#### EXCERPTED RECORDS:
--- START ---
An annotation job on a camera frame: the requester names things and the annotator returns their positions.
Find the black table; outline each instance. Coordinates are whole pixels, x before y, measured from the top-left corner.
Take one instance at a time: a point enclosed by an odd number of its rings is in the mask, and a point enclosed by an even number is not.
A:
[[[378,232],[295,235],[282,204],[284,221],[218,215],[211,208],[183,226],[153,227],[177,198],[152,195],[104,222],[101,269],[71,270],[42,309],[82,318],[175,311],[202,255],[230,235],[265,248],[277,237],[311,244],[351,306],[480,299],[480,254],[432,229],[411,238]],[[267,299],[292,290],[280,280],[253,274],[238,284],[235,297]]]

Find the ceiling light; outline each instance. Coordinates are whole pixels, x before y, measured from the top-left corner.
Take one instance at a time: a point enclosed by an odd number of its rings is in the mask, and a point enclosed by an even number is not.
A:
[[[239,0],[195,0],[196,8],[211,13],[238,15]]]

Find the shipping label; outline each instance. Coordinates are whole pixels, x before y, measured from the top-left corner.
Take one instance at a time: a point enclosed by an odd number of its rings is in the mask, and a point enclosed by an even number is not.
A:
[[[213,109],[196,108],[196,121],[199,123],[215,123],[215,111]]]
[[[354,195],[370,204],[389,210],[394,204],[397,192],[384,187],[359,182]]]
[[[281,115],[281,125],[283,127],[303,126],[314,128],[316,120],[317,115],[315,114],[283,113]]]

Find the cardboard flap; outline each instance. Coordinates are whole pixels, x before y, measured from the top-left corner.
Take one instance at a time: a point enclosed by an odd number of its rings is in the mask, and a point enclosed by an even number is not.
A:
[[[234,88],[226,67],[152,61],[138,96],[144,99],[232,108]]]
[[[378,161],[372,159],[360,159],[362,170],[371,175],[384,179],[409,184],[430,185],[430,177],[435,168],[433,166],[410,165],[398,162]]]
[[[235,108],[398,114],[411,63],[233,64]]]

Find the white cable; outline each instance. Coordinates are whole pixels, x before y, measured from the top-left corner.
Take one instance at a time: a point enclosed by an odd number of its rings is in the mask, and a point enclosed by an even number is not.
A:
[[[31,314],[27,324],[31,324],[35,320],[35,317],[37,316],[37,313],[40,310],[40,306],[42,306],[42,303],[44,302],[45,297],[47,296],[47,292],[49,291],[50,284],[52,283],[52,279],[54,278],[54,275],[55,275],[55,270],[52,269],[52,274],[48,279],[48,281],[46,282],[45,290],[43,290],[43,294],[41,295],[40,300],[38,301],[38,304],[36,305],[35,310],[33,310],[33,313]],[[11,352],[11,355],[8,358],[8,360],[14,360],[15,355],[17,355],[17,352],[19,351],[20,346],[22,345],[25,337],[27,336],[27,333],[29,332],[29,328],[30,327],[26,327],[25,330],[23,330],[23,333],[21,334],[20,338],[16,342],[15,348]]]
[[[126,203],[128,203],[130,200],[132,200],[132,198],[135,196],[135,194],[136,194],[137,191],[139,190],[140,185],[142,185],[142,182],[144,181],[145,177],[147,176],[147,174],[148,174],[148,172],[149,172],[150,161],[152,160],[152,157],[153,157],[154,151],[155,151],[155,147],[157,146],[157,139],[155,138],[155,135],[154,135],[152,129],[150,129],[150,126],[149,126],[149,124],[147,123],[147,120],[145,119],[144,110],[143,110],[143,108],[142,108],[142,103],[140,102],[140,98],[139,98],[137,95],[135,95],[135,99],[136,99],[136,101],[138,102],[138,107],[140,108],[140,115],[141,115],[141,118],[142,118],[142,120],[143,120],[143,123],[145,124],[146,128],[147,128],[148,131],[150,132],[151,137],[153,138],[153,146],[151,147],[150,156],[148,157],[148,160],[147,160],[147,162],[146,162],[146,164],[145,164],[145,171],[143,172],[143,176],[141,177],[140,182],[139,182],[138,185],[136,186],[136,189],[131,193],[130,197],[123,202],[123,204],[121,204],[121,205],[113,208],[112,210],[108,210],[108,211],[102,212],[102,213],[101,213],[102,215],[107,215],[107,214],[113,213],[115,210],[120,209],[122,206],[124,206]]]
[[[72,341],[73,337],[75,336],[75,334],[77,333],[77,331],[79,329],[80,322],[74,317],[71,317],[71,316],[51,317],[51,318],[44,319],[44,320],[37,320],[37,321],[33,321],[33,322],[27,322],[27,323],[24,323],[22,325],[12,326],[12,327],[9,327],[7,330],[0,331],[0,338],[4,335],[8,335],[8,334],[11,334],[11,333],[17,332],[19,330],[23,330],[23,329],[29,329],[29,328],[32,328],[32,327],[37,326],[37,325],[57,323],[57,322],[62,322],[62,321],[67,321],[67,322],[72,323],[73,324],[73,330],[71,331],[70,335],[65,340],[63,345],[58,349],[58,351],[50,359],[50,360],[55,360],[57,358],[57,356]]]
--- END ---
The records above are to be repeated exactly, in their entirety.

#### SOLUTION:
An annotation job on a camera frame: the requester names things and the annotator returns their positions.
Find the black table; outline each instance. Coordinates are whole pixels, x before y, measured from the top-left corner.
Take one instance at a time: a point enclosed by an odd number of its rings is in the mask, and a point enclosed by an even number is not.
A:
[[[378,232],[295,235],[282,204],[284,221],[218,215],[211,208],[183,226],[153,227],[177,198],[152,195],[104,222],[101,269],[71,270],[42,309],[82,318],[175,311],[202,255],[230,235],[265,248],[277,237],[311,244],[351,306],[480,299],[480,254],[432,229],[411,238]],[[267,299],[292,290],[280,280],[253,274],[238,284],[235,297]]]

Find the ceiling light; outline each instance. Coordinates are whole pixels, x before y, measured from the top-left corner.
Take one instance at a time: a point enclosed by an odd number of its rings is in the mask, and a point enclosed by an even number is not.
A:
[[[239,0],[195,0],[196,8],[211,13],[238,15]]]

Find the shipping label; outline each instance. Coordinates are whole pixels, x before y, measured from the top-left corner.
Take one instance at a time: a point enclosed by an odd number of its rings is in the mask, and a point enclosed by an even number is not.
A:
[[[213,109],[196,108],[196,121],[199,123],[215,123],[215,111]]]
[[[354,195],[370,204],[389,210],[394,204],[397,192],[384,187],[359,182]]]
[[[281,115],[281,125],[283,127],[303,126],[314,128],[316,120],[317,115],[315,114],[283,113]]]

Find the cardboard flap; outline each instance. Coordinates are whole pixels, x before y, measured from the top-left corner.
Take one instance at a time: a point enclosed by an odd number of its rings is in the mask, and a point enclosed by an even number is not.
A:
[[[234,88],[226,67],[152,61],[138,96],[144,99],[232,108]]]
[[[378,161],[372,159],[360,159],[362,170],[371,175],[384,179],[409,184],[430,185],[430,177],[435,168],[433,166],[410,165],[398,162]]]
[[[235,108],[398,114],[411,63],[233,64]]]

Find the white cable; outline each instance. Coordinates are whole pixels, x before y, measured from the top-left corner.
Take one instance at a time: a point enclosed by an odd number of its rings is in the mask, and a point enclosed by an even number is not.
A:
[[[31,314],[27,324],[31,324],[35,320],[35,317],[37,316],[37,313],[40,310],[40,306],[42,306],[42,303],[44,302],[45,297],[47,296],[47,292],[49,291],[50,284],[52,283],[52,279],[54,278],[54,275],[55,275],[55,270],[52,269],[52,274],[48,279],[48,281],[46,282],[45,290],[43,290],[43,294],[41,295],[40,300],[38,301],[38,304],[36,305],[35,310],[33,310],[33,313]],[[11,352],[11,355],[8,358],[8,360],[14,360],[15,355],[17,355],[17,352],[19,351],[20,346],[22,345],[25,337],[27,336],[27,333],[29,332],[29,328],[30,327],[26,327],[25,330],[23,330],[23,333],[21,334],[20,338],[16,342],[15,348]]]
[[[126,203],[128,203],[130,200],[132,200],[132,198],[135,196],[135,194],[136,194],[137,191],[139,190],[140,185],[142,185],[142,182],[144,181],[145,177],[147,176],[147,174],[148,174],[148,172],[149,172],[150,161],[152,160],[152,157],[153,157],[154,151],[155,151],[155,147],[157,146],[157,139],[155,138],[155,135],[154,135],[152,129],[150,129],[150,126],[149,126],[149,124],[147,123],[147,120],[145,119],[144,110],[143,110],[143,108],[142,108],[142,103],[140,102],[140,98],[139,98],[137,95],[135,95],[135,99],[136,99],[136,101],[138,102],[138,107],[140,108],[140,115],[141,115],[141,118],[142,118],[142,120],[143,120],[143,123],[145,124],[146,128],[147,128],[148,131],[150,132],[151,137],[153,138],[153,146],[151,147],[150,156],[148,157],[148,160],[147,160],[147,162],[146,162],[146,164],[145,164],[145,171],[143,172],[143,176],[141,177],[140,182],[139,182],[138,185],[136,186],[136,189],[131,193],[130,197],[123,202],[123,204],[121,204],[121,205],[113,208],[112,210],[108,210],[108,211],[102,212],[102,213],[101,213],[102,215],[107,215],[107,214],[113,213],[115,210],[120,209],[122,206],[124,206]]]
[[[72,341],[73,337],[75,336],[75,334],[77,333],[77,331],[79,329],[80,322],[74,317],[71,317],[71,316],[51,317],[51,318],[44,319],[44,320],[37,320],[37,321],[33,321],[33,322],[27,322],[27,323],[24,323],[22,325],[12,326],[12,327],[9,327],[7,330],[0,331],[0,338],[4,335],[8,335],[8,334],[11,334],[11,333],[17,332],[19,330],[23,330],[23,329],[29,329],[29,328],[32,328],[32,327],[37,326],[37,325],[57,323],[57,322],[62,322],[62,321],[67,321],[67,322],[72,323],[73,324],[73,330],[71,331],[70,335],[65,340],[63,345],[58,349],[58,351],[50,359],[50,360],[55,360],[57,358],[57,356]]]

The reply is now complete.